■ **GIVEN MATERIAL**
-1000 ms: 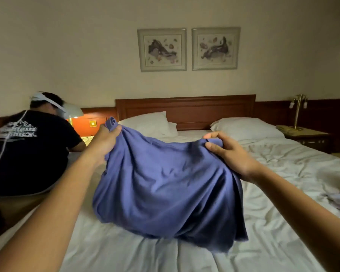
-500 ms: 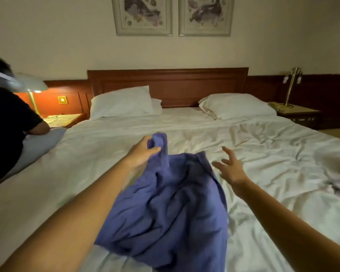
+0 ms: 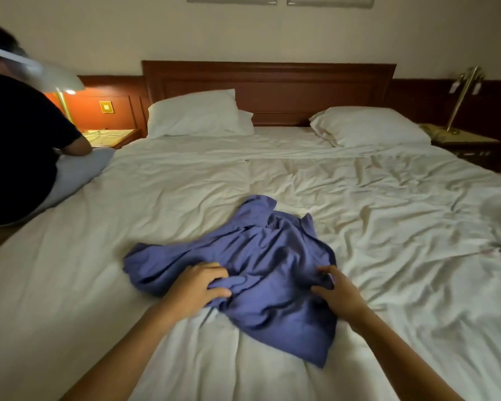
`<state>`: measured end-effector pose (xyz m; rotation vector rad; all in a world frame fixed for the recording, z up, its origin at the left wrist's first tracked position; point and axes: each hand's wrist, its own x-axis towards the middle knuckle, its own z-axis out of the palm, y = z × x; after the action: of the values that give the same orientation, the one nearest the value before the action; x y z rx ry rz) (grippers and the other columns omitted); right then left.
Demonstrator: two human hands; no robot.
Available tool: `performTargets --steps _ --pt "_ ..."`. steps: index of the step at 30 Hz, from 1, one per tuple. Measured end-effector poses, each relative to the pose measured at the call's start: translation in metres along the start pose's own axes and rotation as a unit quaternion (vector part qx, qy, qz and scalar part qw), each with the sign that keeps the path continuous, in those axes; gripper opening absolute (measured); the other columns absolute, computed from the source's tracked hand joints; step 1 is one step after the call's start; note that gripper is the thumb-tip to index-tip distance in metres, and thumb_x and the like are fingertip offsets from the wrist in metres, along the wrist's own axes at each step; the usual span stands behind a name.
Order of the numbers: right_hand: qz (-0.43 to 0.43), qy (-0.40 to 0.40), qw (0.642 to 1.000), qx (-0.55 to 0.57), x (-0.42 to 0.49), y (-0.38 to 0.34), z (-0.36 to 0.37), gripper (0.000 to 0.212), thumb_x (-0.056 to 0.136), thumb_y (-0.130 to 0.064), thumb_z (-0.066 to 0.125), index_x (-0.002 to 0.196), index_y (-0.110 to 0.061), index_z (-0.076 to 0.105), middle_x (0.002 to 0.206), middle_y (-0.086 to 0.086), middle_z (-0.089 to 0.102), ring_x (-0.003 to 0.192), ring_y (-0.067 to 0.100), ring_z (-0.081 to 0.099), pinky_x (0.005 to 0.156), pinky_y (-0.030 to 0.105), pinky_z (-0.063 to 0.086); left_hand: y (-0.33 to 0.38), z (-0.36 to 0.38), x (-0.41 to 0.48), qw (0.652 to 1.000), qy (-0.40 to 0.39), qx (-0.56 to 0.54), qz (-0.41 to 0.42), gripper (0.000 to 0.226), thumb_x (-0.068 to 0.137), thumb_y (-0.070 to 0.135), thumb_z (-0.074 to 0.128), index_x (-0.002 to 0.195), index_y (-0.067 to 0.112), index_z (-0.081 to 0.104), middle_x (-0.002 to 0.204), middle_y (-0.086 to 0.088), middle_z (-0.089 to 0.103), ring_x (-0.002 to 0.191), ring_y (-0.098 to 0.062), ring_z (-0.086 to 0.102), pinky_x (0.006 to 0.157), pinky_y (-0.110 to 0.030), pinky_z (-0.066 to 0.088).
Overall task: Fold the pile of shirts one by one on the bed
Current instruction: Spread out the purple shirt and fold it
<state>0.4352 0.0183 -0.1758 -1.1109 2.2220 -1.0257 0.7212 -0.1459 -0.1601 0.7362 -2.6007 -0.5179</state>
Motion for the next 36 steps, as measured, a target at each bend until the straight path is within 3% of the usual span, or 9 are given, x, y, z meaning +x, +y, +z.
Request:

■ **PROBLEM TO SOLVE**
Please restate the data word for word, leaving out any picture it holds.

■ **WRITTEN RESPONSE**
-1000 ms: 
-500 ms: 
+0 ms: 
`<state>`: measured end-effector pose (xyz m; rotation vector rad; all in a world frame fixed for the recording, z up, its origin at the left wrist's first tracked position; point and axes: each hand's wrist, its own x-axis towards the middle knuckle, its own z-axis out of the palm, y = z × x; after the action: of the values that give the same orientation, the one nearest the value before the action; x y z rx ry rz) (grippers and the other columns omitted); right then left.
Demonstrator: two human hands; no robot.
Available tool: `performTargets --steps _ --pt "_ ..."`. steps: index of the step at 30 Hz, from 1, one per tuple. Measured end-effector poses, each relative to the pose measured at the call's start: translation in metres along the start pose's own axes and rotation as a unit quaternion (vector part qx, qy, qz and scalar part qw), each with the sign that keeps the path continuous, in those axes; gripper opening absolute (measured); the other columns absolute, computed from the source's tracked hand joints; step 1 is one step after the call's start; note that gripper is the thumb-tip to index-tip distance in metres, and thumb_x and the like are fingertip offsets from the wrist in metres, along the wrist's own axes at each step; the usual span stands behind a name.
Order of the numbers: right_hand: qz (-0.43 to 0.43), qy (-0.40 to 0.40), qw (0.642 to 1.000), qx (-0.55 to 0.57), x (-0.42 to 0.49), y (-0.38 to 0.34), z (-0.36 to 0.37), gripper (0.000 to 0.212), thumb_x (-0.056 to 0.136), thumb_y (-0.130 to 0.064), thumb_z (-0.066 to 0.125), index_x (-0.002 to 0.196), index_y (-0.110 to 0.061), index_z (-0.076 to 0.105), middle_x (0.002 to 0.206), middle_y (-0.086 to 0.086), middle_z (-0.089 to 0.102), ring_x (-0.003 to 0.192), ring_y (-0.067 to 0.100), ring_z (-0.081 to 0.099), pinky_x (0.005 to 0.156), pinky_y (-0.030 to 0.105), pinky_z (-0.063 to 0.086); left_hand: y (-0.33 to 0.38), z (-0.36 to 0.38), x (-0.41 to 0.48), qw (0.652 to 1.000), qy (-0.40 to 0.39), qx (-0.56 to 0.54), qz (-0.41 to 0.42), gripper (0.000 to 0.226), thumb_x (-0.068 to 0.137), thumb_y (-0.070 to 0.135), thumb_z (-0.074 to 0.128), index_x (-0.002 to 0.195), index_y (-0.067 to 0.112), index_z (-0.081 to 0.104), middle_x (-0.002 to 0.204), middle_y (-0.086 to 0.088), middle_z (-0.089 to 0.103), ring_x (-0.002 to 0.191), ring_y (-0.098 to 0.062), ring_z (-0.086 to 0.102), pinky_x (0.006 to 0.157), pinky_y (-0.110 to 0.030), pinky_z (-0.066 to 0.088).
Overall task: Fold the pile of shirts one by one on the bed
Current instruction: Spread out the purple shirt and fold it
<state>0.4352 0.0183 -0.1758 -1.1109 2.2220 -1.0257 0.7212 -0.1459 -0.1601 0.7362 -2.6007 -0.5179</state>
Motion for the next 36 steps, as measured, a target at each bend until the straight path is within 3% of the usual span, or 9 are given, x, y, z meaning +x, +y, +z.
Request:

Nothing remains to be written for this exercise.